Threadにはinterruptという名前が入ったメソッドが3つ用意されています.
Thread#interrupt()
Thread#isInterrupted()
-
Thread.interrupted()
ぱっと見はどれがどれか分かりにくいので,解説してみます.
基本:Thread.interrupt()
JavaでThreadを止めるためにはinterruptメソッドを使います.
Thread th = new Thread( ()-> {
try {
Thread.sleep(1000);
} catch(InterruptedException e){
System.out.println("Test1: Interrupted");
}
});
th.start();
Thread.sleep(500);
th.interrupt();
Test1: Interrupted
当然ですが,スレッドが始まってだいたい500msecぐらい後にメッセージが出力されます.
先にinterruptが呼ばれた場合
とはいえ,スレッドがいつ実行されるかは実行環境次第なので,もしかしたらスレッドが実行されるより前にth.interrupt()
が実行されるかもしれません.
明示的にそういう状況を作ってみます.
AtomicBoolean flag = new AtomicBoolean(true);
Thread th = new Thread( ()-> {
while(flag.get()){
// Wait
}
try {
Thread.sleep(1000);
} catch(InterruptedException e){
System.out.println("Test2: Interrupted");
}
});
th.start();
th.interrupt();
Thread.sleep(500);
flag.set(false);
スレッドはflagがfalseになるまで待機します.なので,th.interrupt()

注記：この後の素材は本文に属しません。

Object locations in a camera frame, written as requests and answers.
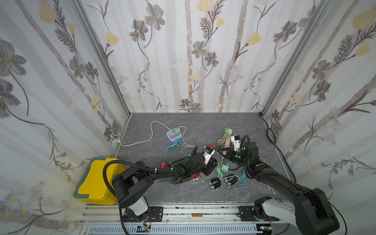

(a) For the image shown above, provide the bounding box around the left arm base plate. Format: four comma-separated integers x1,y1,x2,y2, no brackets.
122,207,164,223

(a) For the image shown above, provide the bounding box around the teal cable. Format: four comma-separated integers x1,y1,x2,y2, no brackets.
231,171,250,189

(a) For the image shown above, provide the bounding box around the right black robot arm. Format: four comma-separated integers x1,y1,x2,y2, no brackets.
218,142,340,235

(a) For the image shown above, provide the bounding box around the yellow lidded box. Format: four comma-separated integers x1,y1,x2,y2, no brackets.
73,158,117,205

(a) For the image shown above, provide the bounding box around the light green charger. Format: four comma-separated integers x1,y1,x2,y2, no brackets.
220,164,229,173

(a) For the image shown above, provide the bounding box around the white power cube cable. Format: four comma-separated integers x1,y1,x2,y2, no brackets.
117,121,172,147

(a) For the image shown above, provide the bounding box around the blue round power cube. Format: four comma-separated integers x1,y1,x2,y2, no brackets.
166,128,183,143

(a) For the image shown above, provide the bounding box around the black shaver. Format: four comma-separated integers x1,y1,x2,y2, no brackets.
224,174,238,187
209,177,221,189

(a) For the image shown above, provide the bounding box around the beige power strip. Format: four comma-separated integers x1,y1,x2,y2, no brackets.
217,128,236,148

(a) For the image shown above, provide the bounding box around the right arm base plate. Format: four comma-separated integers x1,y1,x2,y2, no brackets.
237,205,279,222

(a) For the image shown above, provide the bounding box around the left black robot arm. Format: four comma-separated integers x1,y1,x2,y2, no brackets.
102,152,218,208

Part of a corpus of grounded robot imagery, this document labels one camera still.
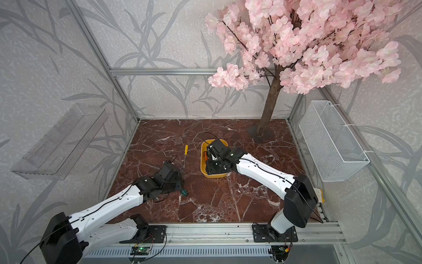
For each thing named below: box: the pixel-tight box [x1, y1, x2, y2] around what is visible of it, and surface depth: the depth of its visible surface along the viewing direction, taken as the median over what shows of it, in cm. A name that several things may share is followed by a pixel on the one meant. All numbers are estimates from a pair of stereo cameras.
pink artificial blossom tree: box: [205, 0, 403, 143], surface depth 54 cm
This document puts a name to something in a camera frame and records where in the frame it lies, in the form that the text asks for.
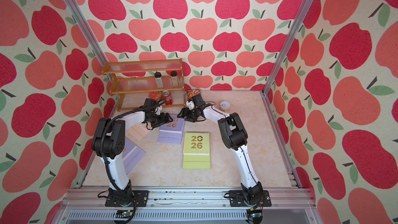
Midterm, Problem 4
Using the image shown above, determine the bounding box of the purple calendar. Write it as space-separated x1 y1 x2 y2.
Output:
157 114 185 145
122 139 146 174

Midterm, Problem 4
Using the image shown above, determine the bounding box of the pink calendar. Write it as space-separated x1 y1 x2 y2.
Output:
127 123 150 141

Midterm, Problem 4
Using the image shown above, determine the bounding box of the green calendar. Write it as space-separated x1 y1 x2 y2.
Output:
182 132 211 170

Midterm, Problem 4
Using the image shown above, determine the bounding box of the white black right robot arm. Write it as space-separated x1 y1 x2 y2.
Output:
178 94 264 207

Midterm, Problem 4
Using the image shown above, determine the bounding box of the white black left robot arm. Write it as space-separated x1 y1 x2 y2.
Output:
91 98 173 208

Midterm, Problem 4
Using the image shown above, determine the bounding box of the green orange snack packet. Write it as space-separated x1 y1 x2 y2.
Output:
187 89 201 100

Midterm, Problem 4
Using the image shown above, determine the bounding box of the flat red tin can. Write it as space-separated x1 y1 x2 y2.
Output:
149 91 163 101

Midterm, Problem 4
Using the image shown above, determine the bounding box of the red soda can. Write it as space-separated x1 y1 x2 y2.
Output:
162 90 173 105

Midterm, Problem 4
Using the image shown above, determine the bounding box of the small yellow pull-tab can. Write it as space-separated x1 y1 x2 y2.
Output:
219 101 231 113

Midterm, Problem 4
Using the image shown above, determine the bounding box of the wooden three-tier shelf rack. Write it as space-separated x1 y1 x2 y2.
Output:
102 59 187 111

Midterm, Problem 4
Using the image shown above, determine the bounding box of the left glass spice jar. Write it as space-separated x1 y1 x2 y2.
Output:
154 72 164 89

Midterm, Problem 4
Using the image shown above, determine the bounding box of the glass spice jar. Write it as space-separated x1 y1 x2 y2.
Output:
154 72 164 89
171 71 179 88

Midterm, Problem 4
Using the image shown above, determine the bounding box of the right glass spice jar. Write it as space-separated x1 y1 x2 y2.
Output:
171 71 179 88

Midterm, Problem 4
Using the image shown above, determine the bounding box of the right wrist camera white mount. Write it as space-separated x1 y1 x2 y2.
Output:
186 100 195 110

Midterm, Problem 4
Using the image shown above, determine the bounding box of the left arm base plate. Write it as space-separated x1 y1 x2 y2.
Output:
105 188 149 207

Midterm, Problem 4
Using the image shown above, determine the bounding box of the left aluminium corner post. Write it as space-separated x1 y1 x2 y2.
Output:
64 0 107 67

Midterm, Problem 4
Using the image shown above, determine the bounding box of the aluminium corner post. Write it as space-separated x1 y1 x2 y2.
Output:
64 0 107 67
261 0 314 98

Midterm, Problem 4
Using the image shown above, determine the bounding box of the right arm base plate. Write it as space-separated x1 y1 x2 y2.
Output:
224 190 272 207

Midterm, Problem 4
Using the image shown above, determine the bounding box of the aluminium front rail frame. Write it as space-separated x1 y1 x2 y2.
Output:
50 187 322 224

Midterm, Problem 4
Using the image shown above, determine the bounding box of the right aluminium corner post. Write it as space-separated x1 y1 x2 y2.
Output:
261 0 314 98

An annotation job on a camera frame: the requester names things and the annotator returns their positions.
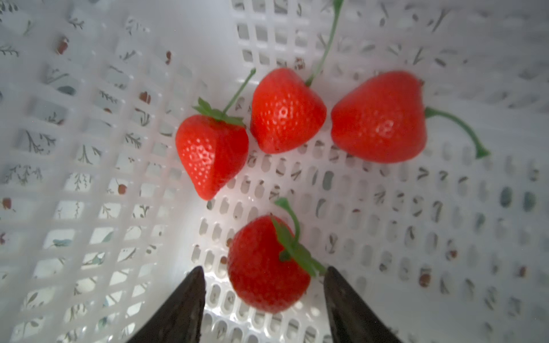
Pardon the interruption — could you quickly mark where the red strawberry left end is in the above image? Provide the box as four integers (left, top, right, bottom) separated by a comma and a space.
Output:
175, 69, 256, 201

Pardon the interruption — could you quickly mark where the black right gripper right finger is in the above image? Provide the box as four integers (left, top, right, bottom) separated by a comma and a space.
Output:
324, 266, 400, 343

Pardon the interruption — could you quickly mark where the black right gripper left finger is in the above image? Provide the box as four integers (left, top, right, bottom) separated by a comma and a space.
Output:
130, 266, 206, 343

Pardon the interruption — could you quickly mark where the red strawberry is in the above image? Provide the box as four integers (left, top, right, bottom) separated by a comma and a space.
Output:
331, 71, 490, 164
227, 198, 327, 314
250, 0, 344, 154

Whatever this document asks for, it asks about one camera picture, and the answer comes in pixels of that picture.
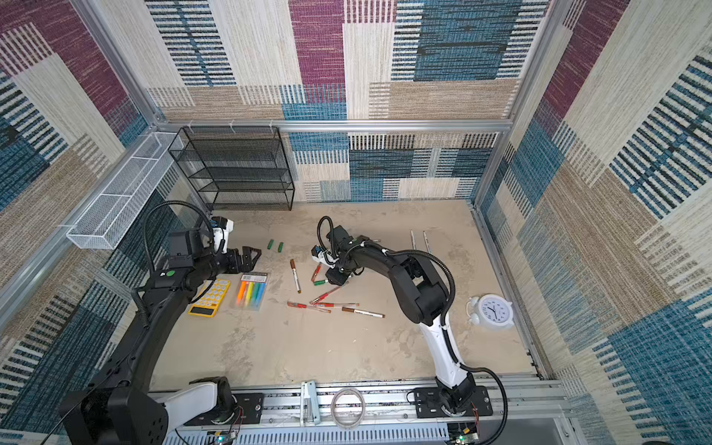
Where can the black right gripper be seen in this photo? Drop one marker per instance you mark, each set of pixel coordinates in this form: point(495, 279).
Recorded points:
point(334, 275)

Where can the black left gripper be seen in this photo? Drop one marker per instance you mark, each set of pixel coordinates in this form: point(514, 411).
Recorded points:
point(247, 263)

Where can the brown cap marker bottom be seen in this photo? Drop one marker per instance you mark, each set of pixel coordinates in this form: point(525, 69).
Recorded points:
point(362, 312)

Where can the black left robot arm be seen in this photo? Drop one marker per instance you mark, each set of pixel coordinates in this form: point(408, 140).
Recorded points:
point(116, 407)

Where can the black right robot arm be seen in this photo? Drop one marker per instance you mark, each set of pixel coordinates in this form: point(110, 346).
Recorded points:
point(425, 291)

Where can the red gel pen upright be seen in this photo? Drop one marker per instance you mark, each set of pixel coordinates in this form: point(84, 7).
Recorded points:
point(316, 272)

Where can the red gel pen under marker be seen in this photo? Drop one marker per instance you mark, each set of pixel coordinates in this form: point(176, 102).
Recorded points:
point(322, 297)

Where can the red gel pen bottom middle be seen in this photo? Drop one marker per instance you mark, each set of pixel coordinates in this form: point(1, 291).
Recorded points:
point(336, 304)

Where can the red gel pen bottom left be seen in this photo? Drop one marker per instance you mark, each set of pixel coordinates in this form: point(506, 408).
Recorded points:
point(298, 305)

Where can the highlighter set clear case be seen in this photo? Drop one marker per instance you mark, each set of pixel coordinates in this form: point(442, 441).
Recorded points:
point(251, 290)

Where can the yellow calculator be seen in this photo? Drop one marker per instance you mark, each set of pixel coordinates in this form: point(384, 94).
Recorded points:
point(208, 305)

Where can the white alarm clock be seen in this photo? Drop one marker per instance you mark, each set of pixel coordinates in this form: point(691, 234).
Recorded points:
point(491, 311)

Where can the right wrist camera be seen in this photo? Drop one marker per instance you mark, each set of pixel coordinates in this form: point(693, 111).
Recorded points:
point(322, 256)

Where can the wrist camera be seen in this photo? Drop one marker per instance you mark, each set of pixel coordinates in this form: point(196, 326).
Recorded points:
point(221, 227)
point(322, 256)

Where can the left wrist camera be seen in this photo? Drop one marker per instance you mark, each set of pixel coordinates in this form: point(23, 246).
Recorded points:
point(221, 227)

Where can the black wire mesh shelf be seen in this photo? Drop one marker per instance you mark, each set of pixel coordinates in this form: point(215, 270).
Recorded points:
point(242, 168)

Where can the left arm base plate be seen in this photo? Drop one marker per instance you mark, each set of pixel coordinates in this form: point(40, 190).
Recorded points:
point(244, 409)

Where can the aluminium rail bracket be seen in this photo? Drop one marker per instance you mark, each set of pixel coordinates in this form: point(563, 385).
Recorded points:
point(309, 404)

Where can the white wire mesh basket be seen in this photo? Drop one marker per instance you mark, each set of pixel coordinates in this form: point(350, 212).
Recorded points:
point(108, 218)

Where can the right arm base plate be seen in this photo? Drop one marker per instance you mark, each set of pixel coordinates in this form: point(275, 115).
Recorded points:
point(436, 402)

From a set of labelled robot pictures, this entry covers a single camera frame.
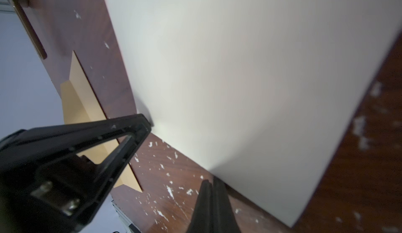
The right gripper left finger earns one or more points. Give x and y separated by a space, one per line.
55 179

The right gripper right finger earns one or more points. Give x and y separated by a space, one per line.
213 212

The cream letter paper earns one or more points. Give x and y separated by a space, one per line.
259 92

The brown plastic slotted scoop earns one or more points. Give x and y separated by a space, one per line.
18 7

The tan paper envelope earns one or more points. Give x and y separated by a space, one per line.
80 105

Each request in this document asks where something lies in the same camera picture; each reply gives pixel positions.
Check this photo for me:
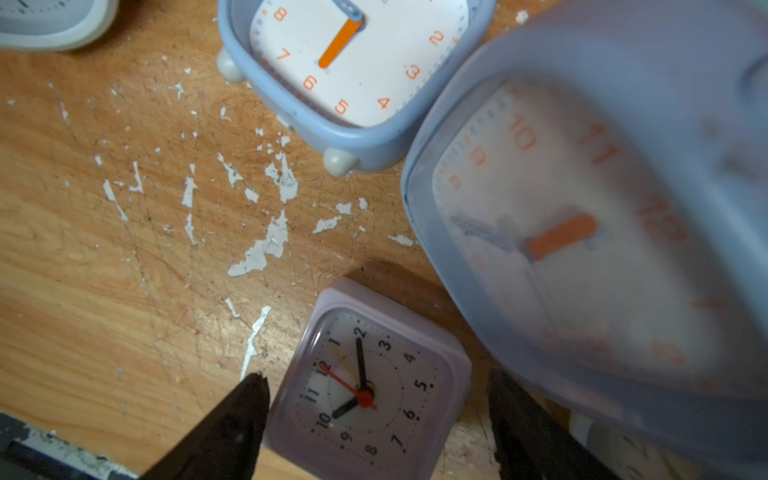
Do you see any lilac square alarm clock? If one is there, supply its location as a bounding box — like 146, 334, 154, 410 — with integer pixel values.
263, 277, 473, 479

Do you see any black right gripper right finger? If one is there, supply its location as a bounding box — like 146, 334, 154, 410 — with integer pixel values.
487, 369, 617, 479

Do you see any white twin-bell alarm clock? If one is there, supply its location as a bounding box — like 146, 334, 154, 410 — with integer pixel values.
1, 0, 119, 52

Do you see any blue rounded square clock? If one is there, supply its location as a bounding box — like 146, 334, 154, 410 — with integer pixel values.
217, 0, 497, 177

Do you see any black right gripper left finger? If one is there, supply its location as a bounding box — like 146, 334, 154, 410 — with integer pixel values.
141, 373, 270, 479

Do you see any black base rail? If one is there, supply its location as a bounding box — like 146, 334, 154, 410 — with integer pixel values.
1, 412, 138, 479

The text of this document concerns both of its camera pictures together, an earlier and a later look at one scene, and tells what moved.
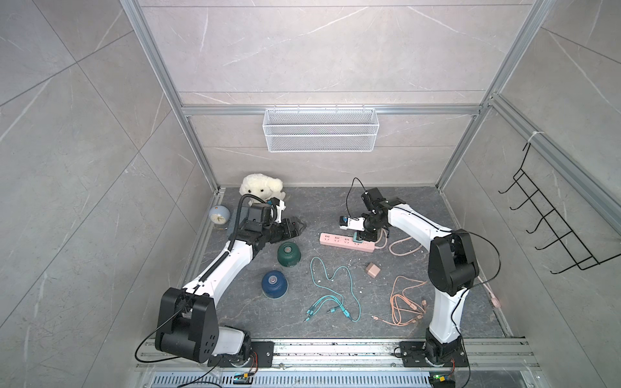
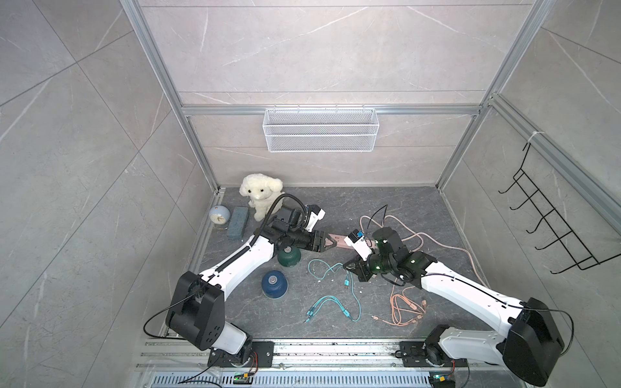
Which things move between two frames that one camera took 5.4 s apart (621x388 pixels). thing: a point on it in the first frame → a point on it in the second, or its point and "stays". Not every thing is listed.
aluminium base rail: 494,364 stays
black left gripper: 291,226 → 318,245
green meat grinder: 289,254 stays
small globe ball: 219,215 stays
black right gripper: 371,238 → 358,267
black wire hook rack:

が呼ばれたときにスレッドはwhileループの中で,Thread.sleep()
を実行しているわけではありません.
この実行結果は
Test2: Interrupted
ということで,Thread.sleep()
が呼ばれた直後にinterruptされます.
この挙動は,例えば**「Thread.sleep()
の実行中にinterruptされた場合と,それより以前にinterruptされた場合に処理を分けたい」**といった場合に問題となります.
isInterruptedの使用
ThreadクラスにはisInterrupted()というメソッドが用意されているので使ってみることにします.
AtomicBoolean flag = new AtomicBoolean(true);
Thread th = new Thread( ()-> {
while(flag.get()){
// Wait
}
System.out.println("Test3: "+Thread.currentThread().isInterrupted());
try {
Thread.sleep(1000);
} catch(InterruptedException e){
System.out.println("Test3: Interrupted");
}
});
th.start();
th.interrupt();
Thread.sleep(500);
flag.set(false);
isInterrupted()メソッドはThreadインスタンスに対して実行する必要があるため,Thread.currentThread()で現在のスレッドを取得します.
Test3: true
Test3: Interrupted
大方の予想通りtrue
が表示され,interruptされたことを判別できます.ただ,その後Thread.sleep()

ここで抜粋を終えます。